When the kernel mounts a device in the filesystem, it invokes the normal open method to access the driver. However, in this case both the filp and inode arguments to open are dummy variables. In the file structure, only the f_mode and f_flags fields hold anything meaningful; in the inode structure only i_rdev may be used. The remaining fields hold random values and should not be used. The value of f_mode tells the driver whether the device is to be mounted read-only (f_mode == FMODE_READ) or read/write (f_mode == (FMODE_READ|FMODE_WRITE)).

This interface may seem a little strange; it is done this way for two reasons. First is that the open method can still be called normally by a process that accesses the device directly—the mkfs utility, for example. The other reason is a historical artifact: block devices once used the same file_operations structure as char devices, and thus had to conform to the same interface.

Other than the limitations on the arguments to the open method, the driver does not really see anything unusual when a filesystem is mounted. The device is opened, and then the request method is invoked to transfer blocks back and forth. The driver cannot really tell the difference between operations that happen in response to an individual process (such as fsck) and those that originate in the filesystem layers of the kernel.
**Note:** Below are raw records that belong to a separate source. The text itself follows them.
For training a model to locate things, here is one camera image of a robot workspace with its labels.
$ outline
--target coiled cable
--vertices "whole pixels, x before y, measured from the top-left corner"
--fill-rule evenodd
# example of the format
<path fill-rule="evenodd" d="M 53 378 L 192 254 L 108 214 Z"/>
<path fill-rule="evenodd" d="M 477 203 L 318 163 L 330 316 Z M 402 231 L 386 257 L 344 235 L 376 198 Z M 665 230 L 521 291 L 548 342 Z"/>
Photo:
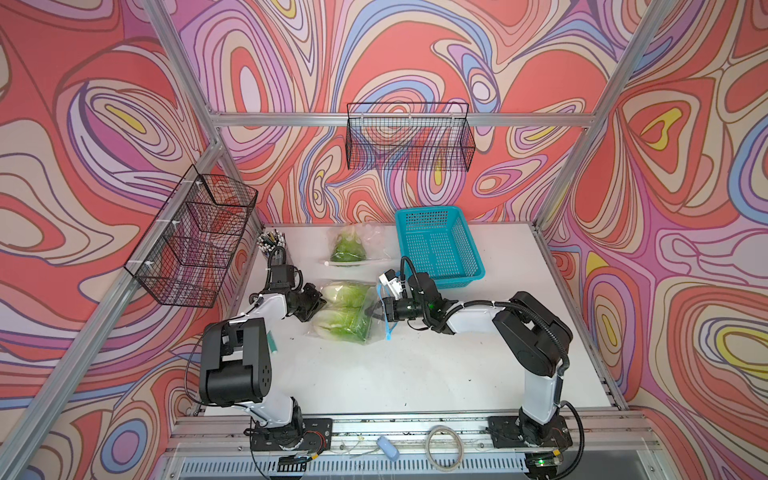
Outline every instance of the coiled cable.
<path fill-rule="evenodd" d="M 453 462 L 451 465 L 445 467 L 443 465 L 440 465 L 433 457 L 432 452 L 429 451 L 429 444 L 432 441 L 432 437 L 435 436 L 437 433 L 447 433 L 453 439 L 456 441 L 456 445 L 458 446 L 458 458 L 455 462 Z M 440 472 L 453 472 L 458 468 L 459 465 L 462 464 L 464 461 L 464 444 L 462 443 L 462 438 L 458 436 L 458 433 L 456 433 L 453 429 L 446 427 L 444 425 L 437 425 L 434 429 L 432 429 L 429 434 L 427 435 L 427 439 L 424 441 L 424 453 L 427 455 L 427 462 L 435 468 L 437 468 Z"/>

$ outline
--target red wire
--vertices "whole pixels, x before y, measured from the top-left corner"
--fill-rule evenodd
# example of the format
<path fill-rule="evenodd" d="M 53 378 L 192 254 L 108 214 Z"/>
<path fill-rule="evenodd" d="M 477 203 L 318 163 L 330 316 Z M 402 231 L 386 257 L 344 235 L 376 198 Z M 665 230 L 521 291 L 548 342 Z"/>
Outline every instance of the red wire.
<path fill-rule="evenodd" d="M 322 433 L 317 432 L 315 430 L 307 430 L 306 432 L 307 433 L 314 433 L 315 435 L 319 436 L 320 437 L 320 441 L 321 441 L 320 448 L 323 449 L 323 450 L 326 449 L 326 436 L 325 435 L 323 435 Z"/>

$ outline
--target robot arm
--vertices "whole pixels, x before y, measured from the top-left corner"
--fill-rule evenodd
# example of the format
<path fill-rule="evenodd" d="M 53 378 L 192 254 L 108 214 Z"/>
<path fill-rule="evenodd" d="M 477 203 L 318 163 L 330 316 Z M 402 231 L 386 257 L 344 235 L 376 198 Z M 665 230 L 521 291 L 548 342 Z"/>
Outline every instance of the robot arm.
<path fill-rule="evenodd" d="M 270 390 L 272 365 L 265 322 L 292 315 L 309 321 L 326 301 L 313 284 L 303 284 L 301 271 L 286 262 L 282 247 L 273 250 L 268 266 L 266 285 L 250 296 L 250 310 L 214 324 L 203 335 L 200 399 L 209 405 L 242 409 L 272 435 L 295 439 L 303 434 L 301 410 L 294 399 Z M 301 279 L 298 284 L 296 275 Z"/>
<path fill-rule="evenodd" d="M 384 299 L 387 320 L 421 318 L 428 328 L 449 335 L 498 331 L 525 368 L 525 395 L 519 413 L 520 437 L 539 446 L 550 436 L 558 416 L 563 373 L 568 367 L 571 330 L 530 293 L 517 292 L 507 302 L 458 303 L 446 300 L 427 273 L 412 275 L 412 298 L 402 295 L 395 272 L 380 277 L 395 296 Z"/>

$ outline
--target blue plastic basket
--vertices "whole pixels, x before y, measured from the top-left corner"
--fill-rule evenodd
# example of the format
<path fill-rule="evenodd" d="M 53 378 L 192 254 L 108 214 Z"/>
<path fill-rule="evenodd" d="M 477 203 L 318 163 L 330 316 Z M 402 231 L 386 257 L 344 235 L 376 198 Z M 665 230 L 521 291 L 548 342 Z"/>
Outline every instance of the blue plastic basket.
<path fill-rule="evenodd" d="M 400 253 L 427 272 L 438 288 L 459 288 L 485 276 L 480 254 L 458 207 L 398 210 Z M 406 266 L 406 275 L 410 275 Z"/>

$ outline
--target ventilation grille
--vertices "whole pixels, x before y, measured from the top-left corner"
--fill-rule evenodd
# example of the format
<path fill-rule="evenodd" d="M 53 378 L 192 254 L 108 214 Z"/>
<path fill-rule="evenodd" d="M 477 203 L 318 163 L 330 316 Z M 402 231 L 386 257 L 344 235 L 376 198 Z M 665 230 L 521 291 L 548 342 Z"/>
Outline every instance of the ventilation grille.
<path fill-rule="evenodd" d="M 456 454 L 434 454 L 435 460 L 444 466 L 451 465 Z M 260 459 L 257 464 L 266 475 L 279 476 L 328 476 L 328 475 L 381 475 L 381 474 L 434 474 L 439 473 L 431 466 L 423 454 L 400 455 L 397 462 L 390 462 L 384 455 L 363 455 L 350 458 L 348 455 L 322 455 L 312 460 L 306 471 L 302 472 L 295 465 L 290 468 L 277 467 L 277 458 Z M 527 472 L 525 453 L 468 453 L 464 461 L 453 472 L 459 474 L 478 473 L 521 473 Z M 247 457 L 197 457 L 186 458 L 181 467 L 181 478 L 223 478 L 239 477 L 260 478 L 259 472 L 250 456 Z"/>

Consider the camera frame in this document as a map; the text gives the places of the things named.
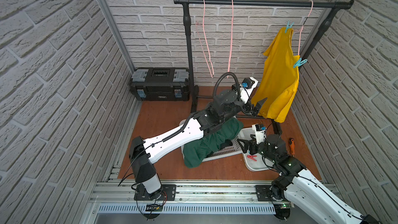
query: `yellow t-shirt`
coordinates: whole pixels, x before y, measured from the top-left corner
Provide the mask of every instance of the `yellow t-shirt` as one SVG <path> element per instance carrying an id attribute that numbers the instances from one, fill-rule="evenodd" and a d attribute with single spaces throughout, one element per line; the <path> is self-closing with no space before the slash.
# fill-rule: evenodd
<path id="1" fill-rule="evenodd" d="M 293 29 L 286 27 L 279 30 L 275 39 L 263 53 L 268 58 L 264 62 L 264 73 L 261 84 L 251 103 L 268 98 L 259 115 L 264 118 L 284 122 L 299 85 L 299 68 L 293 65 L 300 56 L 293 56 L 291 47 Z"/>

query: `blue clothespin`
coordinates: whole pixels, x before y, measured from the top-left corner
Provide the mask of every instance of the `blue clothespin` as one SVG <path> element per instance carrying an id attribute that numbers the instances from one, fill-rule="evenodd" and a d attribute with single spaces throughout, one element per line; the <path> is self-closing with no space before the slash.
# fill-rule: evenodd
<path id="1" fill-rule="evenodd" d="M 289 24 L 290 24 L 290 20 L 287 22 L 285 33 L 287 32 L 287 29 L 289 29 L 293 26 L 294 22 L 292 22 L 292 24 L 290 26 L 289 26 Z"/>
<path id="2" fill-rule="evenodd" d="M 304 59 L 303 61 L 301 61 L 301 57 L 300 57 L 300 59 L 293 65 L 293 68 L 300 67 L 301 65 L 303 65 L 307 61 L 308 61 L 307 59 Z"/>

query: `wooden floor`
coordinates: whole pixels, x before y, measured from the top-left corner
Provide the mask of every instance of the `wooden floor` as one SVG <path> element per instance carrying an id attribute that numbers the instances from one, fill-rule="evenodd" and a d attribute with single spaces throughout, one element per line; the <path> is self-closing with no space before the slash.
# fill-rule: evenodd
<path id="1" fill-rule="evenodd" d="M 222 91 L 229 87 L 219 87 Z M 210 96 L 213 87 L 200 87 L 199 95 Z M 206 107 L 211 99 L 199 99 L 198 110 Z M 134 127 L 130 141 L 141 136 L 143 139 L 154 137 L 167 132 L 178 126 L 181 120 L 186 119 L 191 110 L 191 101 L 189 102 L 142 102 L 140 114 Z M 238 118 L 243 122 L 244 128 L 251 127 L 252 124 L 260 123 L 259 119 L 243 119 Z M 261 120 L 264 126 L 271 123 L 269 119 Z M 307 168 L 321 179 L 318 169 L 315 166 L 314 160 L 311 157 L 310 151 L 305 144 L 304 138 L 301 135 L 300 129 L 297 125 L 296 119 L 291 111 L 289 111 L 285 122 L 281 123 L 282 136 L 284 141 L 289 138 L 294 138 L 296 143 L 296 158 L 299 159 Z M 130 165 L 128 158 L 130 144 L 127 148 L 125 157 L 119 173 L 119 179 L 123 177 L 126 169 Z M 274 180 L 278 177 L 276 172 L 269 170 L 261 172 L 249 171 L 244 163 L 242 154 L 215 159 L 207 162 L 202 162 L 199 167 L 189 169 L 184 165 L 181 148 L 168 153 L 155 163 L 155 167 L 160 179 L 207 179 L 207 180 Z"/>

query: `red clothespin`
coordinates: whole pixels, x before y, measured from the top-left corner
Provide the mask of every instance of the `red clothespin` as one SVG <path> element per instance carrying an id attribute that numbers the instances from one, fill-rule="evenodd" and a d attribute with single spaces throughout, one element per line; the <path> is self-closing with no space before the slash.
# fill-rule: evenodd
<path id="1" fill-rule="evenodd" d="M 254 157 L 257 157 L 257 155 L 248 155 L 248 158 L 257 162 L 257 160 Z"/>

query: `green cloth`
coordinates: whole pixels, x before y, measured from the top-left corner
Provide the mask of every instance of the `green cloth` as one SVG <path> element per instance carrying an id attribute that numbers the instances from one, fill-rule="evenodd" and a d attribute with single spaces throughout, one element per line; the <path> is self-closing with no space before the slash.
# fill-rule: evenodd
<path id="1" fill-rule="evenodd" d="M 231 118 L 217 132 L 186 143 L 183 150 L 185 165 L 188 168 L 198 167 L 207 155 L 219 151 L 221 144 L 227 139 L 234 139 L 242 128 L 242 122 L 236 118 Z"/>

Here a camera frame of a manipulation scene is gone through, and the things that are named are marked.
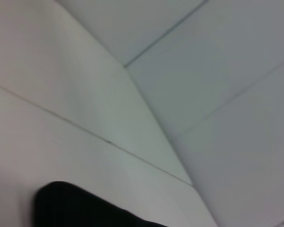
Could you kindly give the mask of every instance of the dark fabric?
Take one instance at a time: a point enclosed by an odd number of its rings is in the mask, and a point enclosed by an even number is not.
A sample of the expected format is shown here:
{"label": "dark fabric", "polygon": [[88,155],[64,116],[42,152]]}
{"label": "dark fabric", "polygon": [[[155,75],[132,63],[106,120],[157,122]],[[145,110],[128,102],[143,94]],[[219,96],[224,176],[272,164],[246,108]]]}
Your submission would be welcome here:
{"label": "dark fabric", "polygon": [[33,227],[164,227],[66,182],[41,188],[33,201]]}

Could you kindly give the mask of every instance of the white ceiling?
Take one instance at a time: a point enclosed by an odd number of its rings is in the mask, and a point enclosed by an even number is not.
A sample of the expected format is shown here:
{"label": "white ceiling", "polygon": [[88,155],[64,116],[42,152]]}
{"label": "white ceiling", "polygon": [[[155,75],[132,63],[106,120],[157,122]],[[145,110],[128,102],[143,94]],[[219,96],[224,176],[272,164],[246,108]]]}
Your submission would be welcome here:
{"label": "white ceiling", "polygon": [[202,0],[58,0],[122,64],[142,52]]}

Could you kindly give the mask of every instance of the black object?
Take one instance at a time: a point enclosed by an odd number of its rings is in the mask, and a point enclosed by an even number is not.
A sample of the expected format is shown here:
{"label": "black object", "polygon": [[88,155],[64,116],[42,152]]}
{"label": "black object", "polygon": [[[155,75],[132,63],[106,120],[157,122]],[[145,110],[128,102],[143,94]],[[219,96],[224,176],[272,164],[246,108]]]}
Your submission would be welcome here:
{"label": "black object", "polygon": [[33,227],[164,227],[67,182],[41,188],[33,201]]}

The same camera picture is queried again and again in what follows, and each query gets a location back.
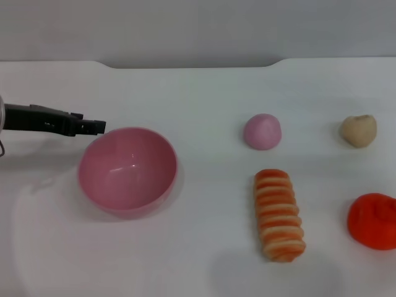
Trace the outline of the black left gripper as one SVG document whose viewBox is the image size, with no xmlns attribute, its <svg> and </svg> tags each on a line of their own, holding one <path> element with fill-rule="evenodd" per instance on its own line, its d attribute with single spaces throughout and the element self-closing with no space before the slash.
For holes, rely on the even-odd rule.
<svg viewBox="0 0 396 297">
<path fill-rule="evenodd" d="M 83 114 L 67 113 L 44 106 L 6 104 L 4 129 L 49 132 L 69 137 L 75 135 L 96 136 L 105 133 L 105 121 L 83 118 Z"/>
</svg>

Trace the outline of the pink plastic bowl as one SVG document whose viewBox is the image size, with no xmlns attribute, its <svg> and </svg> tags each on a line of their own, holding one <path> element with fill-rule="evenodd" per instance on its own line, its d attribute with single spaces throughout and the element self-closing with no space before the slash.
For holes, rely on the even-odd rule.
<svg viewBox="0 0 396 297">
<path fill-rule="evenodd" d="M 82 156 L 78 180 L 86 198 L 118 218 L 153 212 L 170 196 L 178 177 L 178 157 L 161 134 L 125 127 L 94 140 Z"/>
</svg>

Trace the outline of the orange striped bread roll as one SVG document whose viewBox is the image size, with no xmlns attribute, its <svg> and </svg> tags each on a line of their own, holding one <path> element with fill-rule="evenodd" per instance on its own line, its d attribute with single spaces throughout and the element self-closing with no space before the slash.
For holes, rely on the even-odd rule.
<svg viewBox="0 0 396 297">
<path fill-rule="evenodd" d="M 262 252 L 272 262 L 293 262 L 306 249 L 289 175 L 264 169 L 254 176 L 254 211 Z"/>
</svg>

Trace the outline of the pink round bun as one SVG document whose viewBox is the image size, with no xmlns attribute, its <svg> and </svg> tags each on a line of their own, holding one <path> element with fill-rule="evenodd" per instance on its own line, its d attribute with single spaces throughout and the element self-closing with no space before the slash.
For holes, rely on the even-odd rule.
<svg viewBox="0 0 396 297">
<path fill-rule="evenodd" d="M 243 139 L 256 150 L 270 150 L 282 139 L 279 120 L 271 114 L 257 114 L 244 126 Z"/>
</svg>

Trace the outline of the beige round bun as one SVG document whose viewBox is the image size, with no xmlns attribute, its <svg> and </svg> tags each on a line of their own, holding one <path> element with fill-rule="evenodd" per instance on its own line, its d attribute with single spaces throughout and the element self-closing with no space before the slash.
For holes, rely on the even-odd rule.
<svg viewBox="0 0 396 297">
<path fill-rule="evenodd" d="M 377 121 L 373 115 L 349 116 L 340 126 L 340 135 L 356 149 L 370 145 L 377 136 Z"/>
</svg>

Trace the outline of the red orange bun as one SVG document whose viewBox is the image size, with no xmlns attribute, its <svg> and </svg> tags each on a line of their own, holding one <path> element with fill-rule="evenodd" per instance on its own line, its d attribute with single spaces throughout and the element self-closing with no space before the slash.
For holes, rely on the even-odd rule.
<svg viewBox="0 0 396 297">
<path fill-rule="evenodd" d="M 371 249 L 396 249 L 396 198 L 380 193 L 358 197 L 349 209 L 347 228 L 353 239 Z"/>
</svg>

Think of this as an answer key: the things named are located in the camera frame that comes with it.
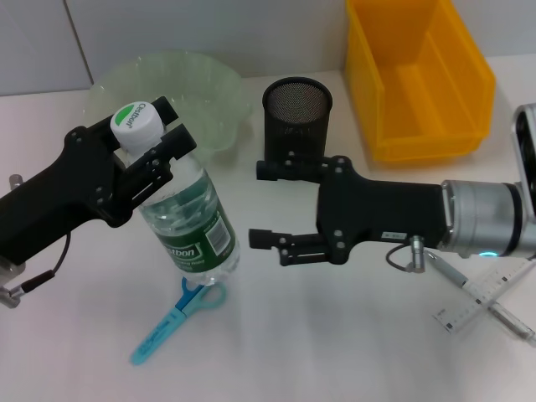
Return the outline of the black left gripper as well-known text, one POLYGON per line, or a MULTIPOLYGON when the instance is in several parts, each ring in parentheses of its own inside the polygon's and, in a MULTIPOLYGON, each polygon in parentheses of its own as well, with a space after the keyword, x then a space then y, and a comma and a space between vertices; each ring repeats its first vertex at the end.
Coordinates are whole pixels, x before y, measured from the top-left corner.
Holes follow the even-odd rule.
POLYGON ((118 148, 108 126, 69 132, 54 163, 1 198, 1 257, 21 265, 92 219, 123 225, 126 210, 114 200, 118 148))

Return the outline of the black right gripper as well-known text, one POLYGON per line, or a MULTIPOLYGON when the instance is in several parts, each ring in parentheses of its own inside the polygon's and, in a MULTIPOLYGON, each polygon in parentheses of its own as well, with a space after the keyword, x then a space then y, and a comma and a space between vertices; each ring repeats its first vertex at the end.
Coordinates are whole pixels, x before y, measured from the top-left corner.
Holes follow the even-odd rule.
POLYGON ((425 247, 435 248, 447 232, 443 193, 438 184, 371 180, 360 176, 347 157, 294 152, 280 161, 257 161, 255 172, 258 180, 320 183, 319 234, 249 230, 250 248, 277 248, 283 266, 322 262, 343 265, 355 245, 407 245, 413 236, 421 237, 425 247))

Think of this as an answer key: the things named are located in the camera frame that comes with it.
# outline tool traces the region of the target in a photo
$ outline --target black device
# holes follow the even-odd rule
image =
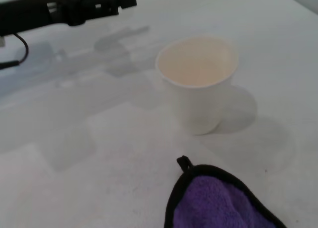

As far as umount is concerned, it just flushes the buffer cache and calls the release driver method. Since there is no meaningful filp to pass to the release method, the kernel uses NULL. Since the release implementation of a block driver can’t use filp->private_data to access device information, it uses inode->i_rdev to differentiate between devices instead. This is how sbull implements release:

int sbull_release (struct inode *inode, struct file *filp)
{
    Sbull_Dev *dev = sbull_devices + MINOR(inode->i_rdev);

    spin_lock(&dev->lock);
    dev->usage--;
    MOD_DEC_USE_COUNT;
    spin_unlock(&dev->lock);
    return 0;
}

Other driver functions are not affected by the “missing filp” problem because they aren’t involved with mounted filesystems. For example, ioctl is issued only by processes that explicitly open the device.